Nous dirigeons un vaste consortium international chargé d’assembler et d’annoter les génomes nucléaires et d’organites de 20 isolats sauvages de Chlamydomonas reinhardtii, une espèce exceptionnellement polymorphe. Le pan-génome de Chlamydomonas ainsi obtenu devrait permettre de mener des études d’association pangénomique et d’établir une corrélation détaillée entre la diversité génomique et phénotypique. Nous séquençons et annotons également cinq souches de Polytomella, une espèce apparentée à Chlamydomonas qui a perdu son génome plastidial et est donc purement hétérotrophe.

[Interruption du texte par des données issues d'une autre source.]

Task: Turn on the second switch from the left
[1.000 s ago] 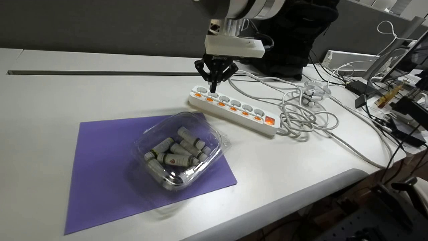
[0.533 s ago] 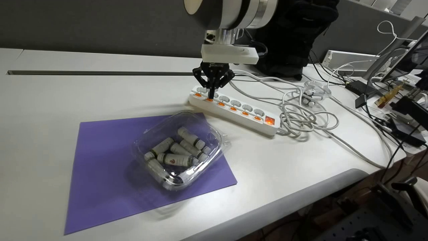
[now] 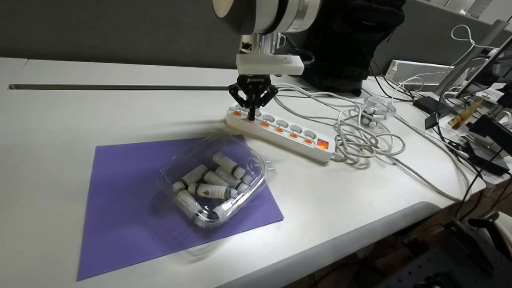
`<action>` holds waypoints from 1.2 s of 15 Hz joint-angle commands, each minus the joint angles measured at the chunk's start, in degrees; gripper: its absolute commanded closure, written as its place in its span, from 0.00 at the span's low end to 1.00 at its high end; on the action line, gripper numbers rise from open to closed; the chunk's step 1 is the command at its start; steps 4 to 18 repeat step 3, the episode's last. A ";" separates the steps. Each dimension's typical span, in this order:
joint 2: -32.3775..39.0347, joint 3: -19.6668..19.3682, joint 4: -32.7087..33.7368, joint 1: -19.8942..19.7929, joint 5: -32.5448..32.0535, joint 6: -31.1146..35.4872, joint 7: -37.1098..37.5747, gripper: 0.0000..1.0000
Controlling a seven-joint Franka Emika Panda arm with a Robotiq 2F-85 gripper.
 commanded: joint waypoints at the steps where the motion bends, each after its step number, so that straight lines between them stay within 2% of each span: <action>1: 4.56 -0.41 4.76 0.86 -0.61 -3.99 2.25 1.00; 3: 4.00 0.34 5.34 0.28 0.30 -5.75 1.46 1.00; 18: 4.00 0.34 5.34 0.28 0.30 -5.75 1.46 1.00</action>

Nous participons au projet international « 100 Diatoms Genome Project » (JGI), qui vise à séquencer les génomes d’espèces nouvelles représentant la grande diversité des diatomées. Nous y contribuons en générant de nouvelles données génomiques à partir d’espèces sélectionnées et en étudiant la diversité des régulateurs impliqués dans la détection et la signalisation de la lumière, la photo-acclimatation et la biogenèse des plastes. Ces travaux soutiennent de nombreuses études en cours dans le cadre des thèmes 1 et 3. Le projet bénéficie également de nouvelles données transcriptomiques générées à la fois dans notre laboratoire et par nos collaborateurs, qui sont intégrées dans le portail génomique DiatOmicBase, développé conjointement par notre laboratoire et l’ENS. Ce portail fournit des ressources omiques complètes pour les principales espèces de diatomées.